From retrospective reviews, Brett Alan Weiss of the online video game database AllGame gave the game a four-and-a-half-star rating out of five, declaring that the simple graphics and sound fail to give a true impression of the game, noting its high replay value and "highly entertaining cat-and-mouse action." In the first issue of Classic Gamer Magazine (1999) D.B. Caufield declared Combat as "still an outstanding two-player game", finding that what it lacked in graphics it made up for in game play.
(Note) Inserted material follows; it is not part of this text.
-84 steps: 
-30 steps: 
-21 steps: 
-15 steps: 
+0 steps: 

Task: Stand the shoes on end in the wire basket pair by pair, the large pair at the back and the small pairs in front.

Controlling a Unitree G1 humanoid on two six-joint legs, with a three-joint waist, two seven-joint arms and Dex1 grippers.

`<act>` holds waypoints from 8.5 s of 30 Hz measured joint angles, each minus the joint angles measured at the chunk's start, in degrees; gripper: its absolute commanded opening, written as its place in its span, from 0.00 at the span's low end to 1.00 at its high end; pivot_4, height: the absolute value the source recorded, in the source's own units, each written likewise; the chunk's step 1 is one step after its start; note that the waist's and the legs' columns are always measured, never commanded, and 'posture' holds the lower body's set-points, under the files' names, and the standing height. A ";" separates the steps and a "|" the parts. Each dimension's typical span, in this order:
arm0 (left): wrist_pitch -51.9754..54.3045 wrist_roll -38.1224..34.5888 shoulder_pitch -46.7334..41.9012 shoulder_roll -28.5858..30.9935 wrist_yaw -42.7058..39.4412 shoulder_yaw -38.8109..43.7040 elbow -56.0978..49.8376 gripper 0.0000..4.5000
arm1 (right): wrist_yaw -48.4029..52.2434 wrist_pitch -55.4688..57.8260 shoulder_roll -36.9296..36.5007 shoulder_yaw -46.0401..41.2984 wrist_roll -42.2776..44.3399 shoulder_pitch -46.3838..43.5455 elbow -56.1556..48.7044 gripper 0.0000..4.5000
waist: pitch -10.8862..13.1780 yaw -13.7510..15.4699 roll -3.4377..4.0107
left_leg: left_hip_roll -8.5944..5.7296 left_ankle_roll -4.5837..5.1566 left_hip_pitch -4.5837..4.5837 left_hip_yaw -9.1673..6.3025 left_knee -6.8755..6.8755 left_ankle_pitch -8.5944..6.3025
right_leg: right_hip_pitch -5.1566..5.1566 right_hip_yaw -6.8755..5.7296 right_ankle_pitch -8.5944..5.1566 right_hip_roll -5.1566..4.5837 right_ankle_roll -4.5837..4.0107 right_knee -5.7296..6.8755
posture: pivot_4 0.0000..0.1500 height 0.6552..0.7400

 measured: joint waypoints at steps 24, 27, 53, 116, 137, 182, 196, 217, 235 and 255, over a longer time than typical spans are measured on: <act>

In 1995, Flux magazine ranked Combat #48 on their list of "Top 100 Video Games". The article stated that despite what the publication described as poor-quality graphics, the game play made Combat earn its position on the list. In 2012, PCMag included Combat in their "The Greatest Atari Games of All Time" list, with writer Eric Griffith noted the dated graphics by 2012 standards, while finding that the game felt "pretty magical in the 70's."

==Legacy==

A gameplay scene from the prototype release of Combat Two

A sequel to Combat went into development for the Atari 2600 and was to be titled Combat Two. It was announced by Atari in 1982. The game would have included landscape elements such as water, forests and bridges as well as a level editor. The game was officially announced but was never officially released for the system. An incomplete prototype of the game surfaced in 1999 by former Atari Age magazine editor Steve Morgenstern.

Physical copies of the game were made for sale in limited quantity at the 2001 Classic Gaming Expo. The prototype was released as part of the Atari Flashback 2 dedicated console in 2005. Combat Two was included as part of the Atari 50 (2022) compilation for Nintendo Switch, PlayStation 4, Steam, and Xbox One.